Task description:
Would you filter the listing below so that only lines with the word "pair" remain?
- Opening Delimiter -
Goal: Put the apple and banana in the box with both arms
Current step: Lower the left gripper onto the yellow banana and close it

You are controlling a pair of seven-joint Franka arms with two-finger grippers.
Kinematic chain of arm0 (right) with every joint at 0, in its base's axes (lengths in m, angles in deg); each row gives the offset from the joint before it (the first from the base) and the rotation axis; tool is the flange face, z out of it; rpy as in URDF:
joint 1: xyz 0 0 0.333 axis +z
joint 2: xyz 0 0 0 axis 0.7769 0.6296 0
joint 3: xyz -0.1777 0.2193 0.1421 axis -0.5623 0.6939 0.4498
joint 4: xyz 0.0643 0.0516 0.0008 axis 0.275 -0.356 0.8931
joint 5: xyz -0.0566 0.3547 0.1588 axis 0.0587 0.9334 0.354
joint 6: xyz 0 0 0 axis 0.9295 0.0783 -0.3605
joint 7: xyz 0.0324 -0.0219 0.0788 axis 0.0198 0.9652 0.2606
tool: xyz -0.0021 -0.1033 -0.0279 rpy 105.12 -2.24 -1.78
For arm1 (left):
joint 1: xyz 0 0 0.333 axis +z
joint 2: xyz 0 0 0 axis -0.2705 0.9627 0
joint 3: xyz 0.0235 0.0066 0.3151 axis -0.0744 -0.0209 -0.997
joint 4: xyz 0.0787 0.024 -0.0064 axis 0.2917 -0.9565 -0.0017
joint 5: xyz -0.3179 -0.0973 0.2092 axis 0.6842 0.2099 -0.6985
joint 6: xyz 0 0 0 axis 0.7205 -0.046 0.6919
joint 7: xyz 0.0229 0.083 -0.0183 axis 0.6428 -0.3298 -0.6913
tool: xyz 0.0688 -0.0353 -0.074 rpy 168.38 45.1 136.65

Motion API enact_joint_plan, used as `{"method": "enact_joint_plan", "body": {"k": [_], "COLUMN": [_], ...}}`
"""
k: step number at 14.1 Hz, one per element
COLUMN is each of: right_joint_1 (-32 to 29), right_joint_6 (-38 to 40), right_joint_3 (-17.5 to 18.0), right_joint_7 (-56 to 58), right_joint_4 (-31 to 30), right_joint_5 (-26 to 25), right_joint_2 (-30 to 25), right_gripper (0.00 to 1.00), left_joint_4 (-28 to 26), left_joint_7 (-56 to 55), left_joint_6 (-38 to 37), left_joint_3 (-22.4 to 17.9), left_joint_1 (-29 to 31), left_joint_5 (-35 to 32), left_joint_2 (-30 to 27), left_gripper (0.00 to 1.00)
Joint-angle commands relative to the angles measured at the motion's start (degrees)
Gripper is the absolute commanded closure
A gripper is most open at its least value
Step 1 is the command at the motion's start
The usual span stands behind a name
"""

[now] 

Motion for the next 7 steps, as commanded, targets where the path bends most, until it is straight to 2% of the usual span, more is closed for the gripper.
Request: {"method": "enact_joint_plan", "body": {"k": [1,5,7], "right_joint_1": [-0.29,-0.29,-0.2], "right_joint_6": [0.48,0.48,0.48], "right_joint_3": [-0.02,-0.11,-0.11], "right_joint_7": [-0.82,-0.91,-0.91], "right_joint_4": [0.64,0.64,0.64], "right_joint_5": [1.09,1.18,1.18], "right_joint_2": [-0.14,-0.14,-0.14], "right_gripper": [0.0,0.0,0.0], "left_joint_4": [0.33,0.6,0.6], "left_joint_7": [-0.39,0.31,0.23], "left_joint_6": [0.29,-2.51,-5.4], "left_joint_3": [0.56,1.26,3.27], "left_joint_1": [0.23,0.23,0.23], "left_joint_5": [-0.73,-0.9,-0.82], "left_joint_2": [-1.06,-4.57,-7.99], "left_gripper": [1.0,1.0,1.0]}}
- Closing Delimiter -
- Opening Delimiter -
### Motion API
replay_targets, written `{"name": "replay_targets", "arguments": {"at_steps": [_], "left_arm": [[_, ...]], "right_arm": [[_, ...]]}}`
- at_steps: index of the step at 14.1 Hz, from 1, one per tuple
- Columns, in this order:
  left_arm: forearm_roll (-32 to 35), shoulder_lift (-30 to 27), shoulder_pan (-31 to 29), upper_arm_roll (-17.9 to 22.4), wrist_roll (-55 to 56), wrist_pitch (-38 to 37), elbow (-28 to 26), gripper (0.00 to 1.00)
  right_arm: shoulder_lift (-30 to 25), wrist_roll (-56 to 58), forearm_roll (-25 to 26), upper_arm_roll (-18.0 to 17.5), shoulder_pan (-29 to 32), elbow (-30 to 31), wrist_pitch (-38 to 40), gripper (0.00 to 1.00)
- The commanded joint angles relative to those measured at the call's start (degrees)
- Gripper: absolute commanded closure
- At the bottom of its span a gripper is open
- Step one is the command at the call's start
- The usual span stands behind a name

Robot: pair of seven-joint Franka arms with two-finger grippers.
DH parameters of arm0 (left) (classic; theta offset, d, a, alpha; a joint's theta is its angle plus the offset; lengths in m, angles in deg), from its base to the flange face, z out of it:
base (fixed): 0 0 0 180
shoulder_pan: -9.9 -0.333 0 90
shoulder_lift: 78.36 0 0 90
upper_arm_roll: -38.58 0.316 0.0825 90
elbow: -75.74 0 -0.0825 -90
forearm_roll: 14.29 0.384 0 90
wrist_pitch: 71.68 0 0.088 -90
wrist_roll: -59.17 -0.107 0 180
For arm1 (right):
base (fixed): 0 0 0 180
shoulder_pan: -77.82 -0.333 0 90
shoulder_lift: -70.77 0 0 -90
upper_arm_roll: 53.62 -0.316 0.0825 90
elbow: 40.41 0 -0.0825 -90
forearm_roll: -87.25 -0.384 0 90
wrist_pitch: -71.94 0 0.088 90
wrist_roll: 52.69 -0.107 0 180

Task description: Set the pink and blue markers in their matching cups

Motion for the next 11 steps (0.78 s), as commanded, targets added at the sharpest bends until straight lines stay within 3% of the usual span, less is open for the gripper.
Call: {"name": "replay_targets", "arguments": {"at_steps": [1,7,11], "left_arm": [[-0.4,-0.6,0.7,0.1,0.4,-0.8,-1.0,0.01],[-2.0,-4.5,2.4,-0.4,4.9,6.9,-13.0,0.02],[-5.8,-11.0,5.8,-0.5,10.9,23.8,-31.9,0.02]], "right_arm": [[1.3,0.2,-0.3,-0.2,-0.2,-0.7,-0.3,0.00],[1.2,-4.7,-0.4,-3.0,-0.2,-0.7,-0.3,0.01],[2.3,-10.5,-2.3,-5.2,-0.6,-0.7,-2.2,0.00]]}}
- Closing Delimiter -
Answer to this task:
You are controlling a pair of seven-joint Franka arms with two-finger grippers.
Robot: pair of seven-joint Franka arms with two-finger grippers.

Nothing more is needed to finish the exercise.